In this classic narrative history of the construction of Glen Canyon Dam in the 1950s and 1960s, Russell Martin has captured the individual, cultural, political, and environmental dramas that brought into being the environmental movement we know today.
Across the West, calls for the removal of hydroelectric dams constructed during the Bureau of Reclamation’s grand century of dam-building are being heard. Five decades after its construction, Glen Canyon Dam is still at the vortex of controversy, both because of its impact on ecological processes downstream and its drowning of natural landscapes behind its headwall. A Story That Stands Like A Dam presents a struggle as compelling and relevant today as it was when it began.

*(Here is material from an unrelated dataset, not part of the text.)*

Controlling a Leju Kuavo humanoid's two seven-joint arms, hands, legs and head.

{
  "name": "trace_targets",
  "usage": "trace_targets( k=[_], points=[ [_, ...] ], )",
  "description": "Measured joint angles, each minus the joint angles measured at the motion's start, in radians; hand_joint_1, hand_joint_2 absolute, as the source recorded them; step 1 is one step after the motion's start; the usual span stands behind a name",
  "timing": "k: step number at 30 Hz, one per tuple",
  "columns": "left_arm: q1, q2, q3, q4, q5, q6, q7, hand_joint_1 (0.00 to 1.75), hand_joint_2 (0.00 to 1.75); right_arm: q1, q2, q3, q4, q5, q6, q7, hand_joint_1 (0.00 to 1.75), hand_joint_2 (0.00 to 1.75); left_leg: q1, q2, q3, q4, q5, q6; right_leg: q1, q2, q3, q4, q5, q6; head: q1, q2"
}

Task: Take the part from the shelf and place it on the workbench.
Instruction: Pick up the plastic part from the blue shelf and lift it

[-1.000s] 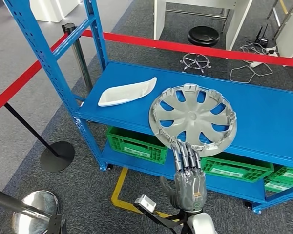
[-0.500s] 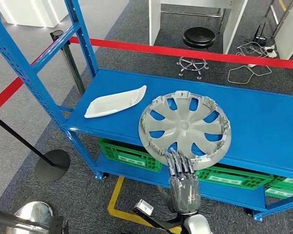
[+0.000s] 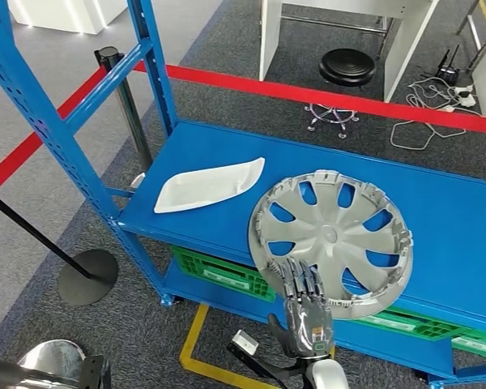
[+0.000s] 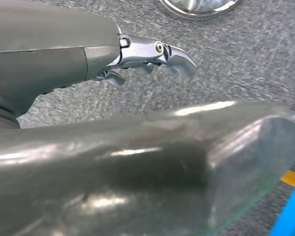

Russell Martin directed and produced the award-winning documentary film Beautiful Faces, which received the Humanitarian Outstanding Achievement Award from the Accolade Global Film Awards, and he produced and cowrote the award-winning documentary film Two Spirits, which was featured on the PBS series “Independent Lens.” He is also the author of two novels and several works of nonfiction.
Praise and Reviews:
Praise for previous editions:
“This is a crime novel with a body (Glen Canyon), a weapon (the dam), but no simple killer. Read Martin's fine book. We have needed such a record of the war between our appetites and our dreams, and now we've got it.”
— Los Angeles Times
“The building of Glen Canyon Dam ushered in the modern environmental movement, and Russell Martin’s book tells that story forcefully, dramatically, and truthfully.”
— David Brower
"Thoroughly researched, well written, full of compelling subplots, and peopled with memorable characters. The story of Glen Canyon Dam is a tale of lost innocence. Russell Martin's book tells it wonderfully."